#### [Problem]
Beginning with the first line, copy out each line of the material until the line containing "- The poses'" has been copied as well.
==*==
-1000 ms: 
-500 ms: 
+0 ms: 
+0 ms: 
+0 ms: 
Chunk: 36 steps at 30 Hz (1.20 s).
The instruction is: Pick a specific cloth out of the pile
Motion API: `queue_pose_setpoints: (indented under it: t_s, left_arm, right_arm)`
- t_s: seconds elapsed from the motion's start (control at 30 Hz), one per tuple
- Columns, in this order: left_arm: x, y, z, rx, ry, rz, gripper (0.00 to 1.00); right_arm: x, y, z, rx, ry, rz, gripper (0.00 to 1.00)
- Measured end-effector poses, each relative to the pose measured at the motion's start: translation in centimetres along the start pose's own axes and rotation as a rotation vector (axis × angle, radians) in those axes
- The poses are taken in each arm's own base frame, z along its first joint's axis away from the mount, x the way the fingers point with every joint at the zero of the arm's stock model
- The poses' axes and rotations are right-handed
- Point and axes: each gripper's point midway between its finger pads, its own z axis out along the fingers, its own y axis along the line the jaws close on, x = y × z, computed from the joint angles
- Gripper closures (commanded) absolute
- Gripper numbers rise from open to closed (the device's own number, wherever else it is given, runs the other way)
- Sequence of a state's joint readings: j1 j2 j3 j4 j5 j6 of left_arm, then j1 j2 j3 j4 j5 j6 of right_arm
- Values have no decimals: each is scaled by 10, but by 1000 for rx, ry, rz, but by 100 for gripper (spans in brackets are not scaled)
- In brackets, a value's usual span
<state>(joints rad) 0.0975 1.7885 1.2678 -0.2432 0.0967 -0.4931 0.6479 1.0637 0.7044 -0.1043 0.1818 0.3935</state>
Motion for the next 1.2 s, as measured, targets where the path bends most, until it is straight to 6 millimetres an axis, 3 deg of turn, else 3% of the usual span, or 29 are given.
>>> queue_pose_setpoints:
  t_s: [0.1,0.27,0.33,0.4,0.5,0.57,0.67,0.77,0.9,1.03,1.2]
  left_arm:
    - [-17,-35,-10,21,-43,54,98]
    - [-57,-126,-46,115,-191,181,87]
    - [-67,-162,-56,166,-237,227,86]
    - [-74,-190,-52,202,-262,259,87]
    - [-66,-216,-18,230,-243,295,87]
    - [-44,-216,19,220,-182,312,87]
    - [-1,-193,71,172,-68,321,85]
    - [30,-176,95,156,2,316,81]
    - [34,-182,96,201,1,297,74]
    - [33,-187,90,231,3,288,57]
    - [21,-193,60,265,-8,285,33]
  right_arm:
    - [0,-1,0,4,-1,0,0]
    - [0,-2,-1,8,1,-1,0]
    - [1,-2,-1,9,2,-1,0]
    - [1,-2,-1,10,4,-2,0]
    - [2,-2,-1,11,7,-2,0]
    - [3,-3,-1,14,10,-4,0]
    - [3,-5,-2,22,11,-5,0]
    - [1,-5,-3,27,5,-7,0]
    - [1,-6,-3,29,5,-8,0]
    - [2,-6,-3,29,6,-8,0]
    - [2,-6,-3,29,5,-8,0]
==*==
#### [Exercise answer]
-1000 ms: 
-500 ms: 
+0 ms: 
+0 ms: 
+0 ms: 
Chunk: 36 steps at 30 Hz (1.20 s).
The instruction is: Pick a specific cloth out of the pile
Motion API: `queue_pose_setpoints: (indented under it: t_s, left_arm, right_arm)`
- t_s: seconds elapsed from the motion's start (control at 30 Hz), one per tuple
- Columns, in this order: left_arm: x, y, z, rx, ry, rz, gripper (0.00 to 1.00); right_arm: x, y, z, rx, ry, rz, gripper (0.00 to 1.00)
- Measured end-effector poses, each relative to the pose measured at the motion's start: translation in centimetres along the start pose's own axes and rotation as a rotation vector (axis × angle, radians) in those axes
- The poses are taken in each arm's own base frame, z along its first joint's axis away from the mount, x the way the fingers point with every joint at the zero of the arm's stock model
- The poses' axes and rotations are right-handed

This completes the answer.